Frage: Und was würden Sie machen, wenn Sie wüssten, dass in acht Tagen die Welt untergeht?

Antwort: Ich werde das jetzt oft gefragt, weil das natürlich die Frage ist, die die Serie stellt. Als Schauspieler stellt man sich diese Frage aber eigentlich gar nicht. Wir müssen uns damit auseinandersetzen, wie unsere Figuren agieren. Wie weit gehe ich? Was passiert emotional? Wie finde ich in einer bestimmten Situation eine Verbindung zu der Figur, die ich spiele? Das sind die Fragen, mit denen wir uns auseinandersetzen, aber nicht mit der Frage: Was würde ich selbst tun? Weil für die Figur steht das ja bereits fest: Susanne Steiner rennt erst einmal weg, versucht mit ihren Kindern und ihrem Mann zu fliehen.
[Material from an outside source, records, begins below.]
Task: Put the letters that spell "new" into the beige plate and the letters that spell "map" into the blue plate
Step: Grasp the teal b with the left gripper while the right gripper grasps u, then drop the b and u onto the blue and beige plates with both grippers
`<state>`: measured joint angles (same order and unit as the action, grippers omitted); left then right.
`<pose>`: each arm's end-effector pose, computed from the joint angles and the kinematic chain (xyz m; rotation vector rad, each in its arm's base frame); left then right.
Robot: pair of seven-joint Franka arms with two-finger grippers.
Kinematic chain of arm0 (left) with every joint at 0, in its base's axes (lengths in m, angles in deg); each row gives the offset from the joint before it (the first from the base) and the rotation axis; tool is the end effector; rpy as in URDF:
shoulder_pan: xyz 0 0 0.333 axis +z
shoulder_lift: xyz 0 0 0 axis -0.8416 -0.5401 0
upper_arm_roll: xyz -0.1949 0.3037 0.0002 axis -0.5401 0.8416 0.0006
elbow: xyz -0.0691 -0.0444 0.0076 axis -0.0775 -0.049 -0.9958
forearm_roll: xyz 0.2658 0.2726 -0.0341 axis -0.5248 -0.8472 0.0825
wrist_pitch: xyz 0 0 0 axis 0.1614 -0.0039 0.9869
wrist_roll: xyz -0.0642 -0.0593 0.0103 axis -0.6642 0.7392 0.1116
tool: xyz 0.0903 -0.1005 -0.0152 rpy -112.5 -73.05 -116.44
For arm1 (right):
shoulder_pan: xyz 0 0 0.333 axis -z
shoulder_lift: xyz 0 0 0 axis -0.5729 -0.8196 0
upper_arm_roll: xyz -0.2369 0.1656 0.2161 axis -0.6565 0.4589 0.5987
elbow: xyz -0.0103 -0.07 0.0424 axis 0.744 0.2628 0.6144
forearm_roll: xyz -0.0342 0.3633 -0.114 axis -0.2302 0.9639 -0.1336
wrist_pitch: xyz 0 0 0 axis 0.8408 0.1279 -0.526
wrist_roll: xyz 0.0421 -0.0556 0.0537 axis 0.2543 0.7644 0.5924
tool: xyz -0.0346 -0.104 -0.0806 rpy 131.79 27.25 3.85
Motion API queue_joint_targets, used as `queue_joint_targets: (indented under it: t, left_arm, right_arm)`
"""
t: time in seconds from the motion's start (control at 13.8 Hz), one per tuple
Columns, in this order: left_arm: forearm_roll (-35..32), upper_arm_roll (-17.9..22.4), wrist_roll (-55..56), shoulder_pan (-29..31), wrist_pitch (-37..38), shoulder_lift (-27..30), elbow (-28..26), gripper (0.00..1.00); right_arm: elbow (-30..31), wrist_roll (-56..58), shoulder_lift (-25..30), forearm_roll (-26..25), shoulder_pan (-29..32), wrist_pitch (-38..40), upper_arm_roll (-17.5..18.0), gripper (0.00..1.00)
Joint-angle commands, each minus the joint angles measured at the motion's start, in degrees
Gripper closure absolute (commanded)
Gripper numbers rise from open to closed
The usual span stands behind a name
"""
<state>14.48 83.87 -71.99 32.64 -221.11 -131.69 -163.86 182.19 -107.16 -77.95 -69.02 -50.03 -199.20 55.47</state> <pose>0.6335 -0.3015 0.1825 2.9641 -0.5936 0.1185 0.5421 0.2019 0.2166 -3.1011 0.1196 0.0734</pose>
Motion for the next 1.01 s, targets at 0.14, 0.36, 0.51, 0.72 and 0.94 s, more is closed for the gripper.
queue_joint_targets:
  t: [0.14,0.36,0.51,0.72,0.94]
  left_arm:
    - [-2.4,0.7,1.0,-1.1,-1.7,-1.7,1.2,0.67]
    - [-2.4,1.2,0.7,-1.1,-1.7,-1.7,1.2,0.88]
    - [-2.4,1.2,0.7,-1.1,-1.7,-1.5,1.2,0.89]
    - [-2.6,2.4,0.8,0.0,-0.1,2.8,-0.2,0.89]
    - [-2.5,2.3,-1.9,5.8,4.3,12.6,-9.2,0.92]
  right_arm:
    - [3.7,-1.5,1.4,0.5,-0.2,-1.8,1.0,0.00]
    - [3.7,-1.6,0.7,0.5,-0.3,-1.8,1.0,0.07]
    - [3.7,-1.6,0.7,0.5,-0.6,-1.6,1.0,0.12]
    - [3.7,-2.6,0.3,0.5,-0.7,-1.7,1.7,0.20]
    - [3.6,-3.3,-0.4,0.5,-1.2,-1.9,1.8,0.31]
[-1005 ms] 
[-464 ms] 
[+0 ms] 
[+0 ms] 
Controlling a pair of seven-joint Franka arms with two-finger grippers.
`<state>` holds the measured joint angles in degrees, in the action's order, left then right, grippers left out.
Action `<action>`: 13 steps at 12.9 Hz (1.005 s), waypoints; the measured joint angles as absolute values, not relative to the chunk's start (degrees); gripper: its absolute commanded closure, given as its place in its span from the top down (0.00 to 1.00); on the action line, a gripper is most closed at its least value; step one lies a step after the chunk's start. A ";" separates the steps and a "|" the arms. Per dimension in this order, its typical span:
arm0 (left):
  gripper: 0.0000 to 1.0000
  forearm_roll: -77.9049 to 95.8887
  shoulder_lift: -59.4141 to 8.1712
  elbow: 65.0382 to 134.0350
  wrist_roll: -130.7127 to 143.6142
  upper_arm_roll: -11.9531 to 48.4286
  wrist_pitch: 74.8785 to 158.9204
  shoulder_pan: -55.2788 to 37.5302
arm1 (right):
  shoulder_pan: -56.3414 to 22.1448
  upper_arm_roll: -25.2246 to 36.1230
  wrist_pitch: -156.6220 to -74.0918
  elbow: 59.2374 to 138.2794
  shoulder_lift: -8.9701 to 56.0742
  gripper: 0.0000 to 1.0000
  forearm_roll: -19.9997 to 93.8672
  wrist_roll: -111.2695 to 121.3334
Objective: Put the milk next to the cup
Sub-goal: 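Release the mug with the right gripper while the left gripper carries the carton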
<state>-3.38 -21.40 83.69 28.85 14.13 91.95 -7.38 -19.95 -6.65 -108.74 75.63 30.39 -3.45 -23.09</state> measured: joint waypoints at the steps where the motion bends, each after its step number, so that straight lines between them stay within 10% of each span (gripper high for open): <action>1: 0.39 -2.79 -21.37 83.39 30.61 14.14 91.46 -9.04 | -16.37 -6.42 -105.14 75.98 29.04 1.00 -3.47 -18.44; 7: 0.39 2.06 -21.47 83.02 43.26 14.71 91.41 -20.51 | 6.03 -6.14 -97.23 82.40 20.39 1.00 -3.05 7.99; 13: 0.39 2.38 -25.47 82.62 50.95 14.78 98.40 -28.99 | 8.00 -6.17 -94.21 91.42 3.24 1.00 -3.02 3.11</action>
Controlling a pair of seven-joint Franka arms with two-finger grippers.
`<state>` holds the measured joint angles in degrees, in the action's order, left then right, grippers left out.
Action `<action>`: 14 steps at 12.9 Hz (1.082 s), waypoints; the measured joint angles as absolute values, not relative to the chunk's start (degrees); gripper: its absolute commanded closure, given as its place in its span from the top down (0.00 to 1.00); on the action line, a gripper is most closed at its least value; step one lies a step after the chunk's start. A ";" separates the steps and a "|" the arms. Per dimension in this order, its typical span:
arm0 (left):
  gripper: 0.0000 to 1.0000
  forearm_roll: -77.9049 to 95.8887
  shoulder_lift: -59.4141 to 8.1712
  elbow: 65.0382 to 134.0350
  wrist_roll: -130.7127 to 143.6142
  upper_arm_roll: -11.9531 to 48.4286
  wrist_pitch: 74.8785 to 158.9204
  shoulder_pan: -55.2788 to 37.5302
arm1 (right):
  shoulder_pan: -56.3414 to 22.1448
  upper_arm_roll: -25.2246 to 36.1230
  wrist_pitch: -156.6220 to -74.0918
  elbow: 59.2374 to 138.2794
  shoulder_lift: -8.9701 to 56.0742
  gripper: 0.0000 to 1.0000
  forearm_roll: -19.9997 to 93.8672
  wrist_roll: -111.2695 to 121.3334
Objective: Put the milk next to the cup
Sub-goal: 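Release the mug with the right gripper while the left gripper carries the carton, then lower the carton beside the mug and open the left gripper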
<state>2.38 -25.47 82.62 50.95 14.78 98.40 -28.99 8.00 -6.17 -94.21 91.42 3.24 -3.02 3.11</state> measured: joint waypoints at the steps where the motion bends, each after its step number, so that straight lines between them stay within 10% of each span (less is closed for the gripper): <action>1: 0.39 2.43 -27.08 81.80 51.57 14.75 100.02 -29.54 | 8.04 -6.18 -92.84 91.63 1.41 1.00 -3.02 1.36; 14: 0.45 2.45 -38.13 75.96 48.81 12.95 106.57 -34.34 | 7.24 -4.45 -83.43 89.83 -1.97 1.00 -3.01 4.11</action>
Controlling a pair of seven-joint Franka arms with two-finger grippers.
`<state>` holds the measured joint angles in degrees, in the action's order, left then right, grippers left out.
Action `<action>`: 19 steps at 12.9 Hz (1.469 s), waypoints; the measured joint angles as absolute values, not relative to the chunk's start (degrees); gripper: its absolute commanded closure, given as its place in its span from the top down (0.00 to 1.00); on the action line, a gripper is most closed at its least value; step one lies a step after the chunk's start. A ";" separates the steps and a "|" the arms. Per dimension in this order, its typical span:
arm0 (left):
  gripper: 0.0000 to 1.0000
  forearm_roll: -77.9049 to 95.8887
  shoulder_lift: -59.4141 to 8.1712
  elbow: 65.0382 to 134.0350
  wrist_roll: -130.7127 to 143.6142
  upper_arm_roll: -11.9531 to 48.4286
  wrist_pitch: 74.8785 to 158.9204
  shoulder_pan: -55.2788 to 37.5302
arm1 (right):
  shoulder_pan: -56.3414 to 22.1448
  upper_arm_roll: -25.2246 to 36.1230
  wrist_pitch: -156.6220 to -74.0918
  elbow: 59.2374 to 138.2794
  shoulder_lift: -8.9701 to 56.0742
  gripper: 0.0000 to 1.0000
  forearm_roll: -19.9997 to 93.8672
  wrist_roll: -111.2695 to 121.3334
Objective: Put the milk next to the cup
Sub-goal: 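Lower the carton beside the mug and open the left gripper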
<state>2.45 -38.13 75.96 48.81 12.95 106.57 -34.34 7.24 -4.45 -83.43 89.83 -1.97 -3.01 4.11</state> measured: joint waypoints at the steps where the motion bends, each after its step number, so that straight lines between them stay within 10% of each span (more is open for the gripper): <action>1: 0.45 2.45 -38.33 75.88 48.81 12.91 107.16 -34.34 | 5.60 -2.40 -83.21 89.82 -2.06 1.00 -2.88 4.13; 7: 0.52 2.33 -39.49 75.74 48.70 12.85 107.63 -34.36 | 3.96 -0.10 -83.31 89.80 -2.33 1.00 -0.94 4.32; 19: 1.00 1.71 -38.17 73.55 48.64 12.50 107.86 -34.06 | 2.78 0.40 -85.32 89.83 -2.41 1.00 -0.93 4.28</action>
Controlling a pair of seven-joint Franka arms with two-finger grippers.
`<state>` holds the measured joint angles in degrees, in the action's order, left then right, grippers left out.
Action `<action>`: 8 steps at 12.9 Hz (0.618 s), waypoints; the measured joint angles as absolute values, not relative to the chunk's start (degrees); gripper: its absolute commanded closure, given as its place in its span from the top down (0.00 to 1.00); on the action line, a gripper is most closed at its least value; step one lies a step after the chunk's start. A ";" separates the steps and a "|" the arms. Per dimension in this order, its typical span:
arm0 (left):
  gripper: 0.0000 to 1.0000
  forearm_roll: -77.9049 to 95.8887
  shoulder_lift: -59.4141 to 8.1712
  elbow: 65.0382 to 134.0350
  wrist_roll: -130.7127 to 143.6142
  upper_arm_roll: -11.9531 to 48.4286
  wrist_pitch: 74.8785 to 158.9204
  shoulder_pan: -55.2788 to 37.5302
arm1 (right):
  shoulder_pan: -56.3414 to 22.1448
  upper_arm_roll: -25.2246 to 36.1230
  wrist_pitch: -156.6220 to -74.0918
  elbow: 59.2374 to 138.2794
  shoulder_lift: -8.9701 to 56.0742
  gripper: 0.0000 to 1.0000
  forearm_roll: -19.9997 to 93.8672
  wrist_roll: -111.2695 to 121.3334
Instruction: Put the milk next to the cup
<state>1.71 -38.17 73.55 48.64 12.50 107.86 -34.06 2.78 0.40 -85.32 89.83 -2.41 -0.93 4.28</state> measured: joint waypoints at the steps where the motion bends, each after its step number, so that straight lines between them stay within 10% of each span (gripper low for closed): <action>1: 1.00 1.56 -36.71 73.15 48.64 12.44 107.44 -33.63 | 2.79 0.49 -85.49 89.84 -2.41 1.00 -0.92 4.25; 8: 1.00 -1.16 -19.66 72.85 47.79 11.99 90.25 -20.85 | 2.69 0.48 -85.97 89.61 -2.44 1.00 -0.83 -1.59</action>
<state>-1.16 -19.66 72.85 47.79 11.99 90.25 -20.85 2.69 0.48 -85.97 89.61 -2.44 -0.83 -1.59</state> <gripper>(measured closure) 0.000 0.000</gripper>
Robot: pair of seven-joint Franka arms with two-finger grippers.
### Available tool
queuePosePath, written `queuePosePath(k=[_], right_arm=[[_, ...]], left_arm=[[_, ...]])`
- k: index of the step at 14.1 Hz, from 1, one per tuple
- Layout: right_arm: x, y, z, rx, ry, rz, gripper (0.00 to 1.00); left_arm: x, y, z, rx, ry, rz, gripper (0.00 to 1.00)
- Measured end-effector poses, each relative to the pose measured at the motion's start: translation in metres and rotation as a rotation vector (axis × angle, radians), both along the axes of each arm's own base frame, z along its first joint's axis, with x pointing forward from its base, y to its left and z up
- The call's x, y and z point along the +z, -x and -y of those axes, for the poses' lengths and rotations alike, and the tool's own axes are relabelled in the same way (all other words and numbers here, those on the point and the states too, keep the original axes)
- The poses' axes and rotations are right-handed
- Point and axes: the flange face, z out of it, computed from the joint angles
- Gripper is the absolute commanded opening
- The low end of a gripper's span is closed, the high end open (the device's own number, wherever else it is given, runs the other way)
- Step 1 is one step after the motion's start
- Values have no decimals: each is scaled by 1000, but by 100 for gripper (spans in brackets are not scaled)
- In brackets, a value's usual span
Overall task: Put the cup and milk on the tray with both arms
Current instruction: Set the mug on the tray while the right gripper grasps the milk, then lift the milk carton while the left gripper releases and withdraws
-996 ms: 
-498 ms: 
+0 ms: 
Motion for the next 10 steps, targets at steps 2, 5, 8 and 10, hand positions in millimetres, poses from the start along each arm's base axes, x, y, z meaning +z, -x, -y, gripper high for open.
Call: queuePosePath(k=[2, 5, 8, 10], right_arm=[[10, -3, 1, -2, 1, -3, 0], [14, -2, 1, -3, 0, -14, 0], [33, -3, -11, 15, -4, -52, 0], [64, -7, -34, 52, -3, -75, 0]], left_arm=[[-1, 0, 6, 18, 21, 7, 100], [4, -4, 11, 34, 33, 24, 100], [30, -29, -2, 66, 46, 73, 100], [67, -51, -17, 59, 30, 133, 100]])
Frage: Sie urteilen auch nicht über Ihre Figur?

Antwort: Nein! Wir wissen ja auch gar nicht wirklich, was wir machen würden. Ich habe selbst keine Kriegs- oder Anarchiesituation erlebt, aber doch schon durchaus existenzielle Situationen, in denen ich von dem, was mit mir passiert ist, überrascht wurde. Manchmal will man auch gar nicht wissen, was man machen würde. Vielleicht würde ich einfach wegrennen und alles im Stich lassen.

Frage: Susanne Steiner rennt aber nicht einfach nur weg, sie kämpft auch verbissen um das Leben ihrer Familie. Ich denke an eine sehr drastische Szene mit einer Schrotflinte.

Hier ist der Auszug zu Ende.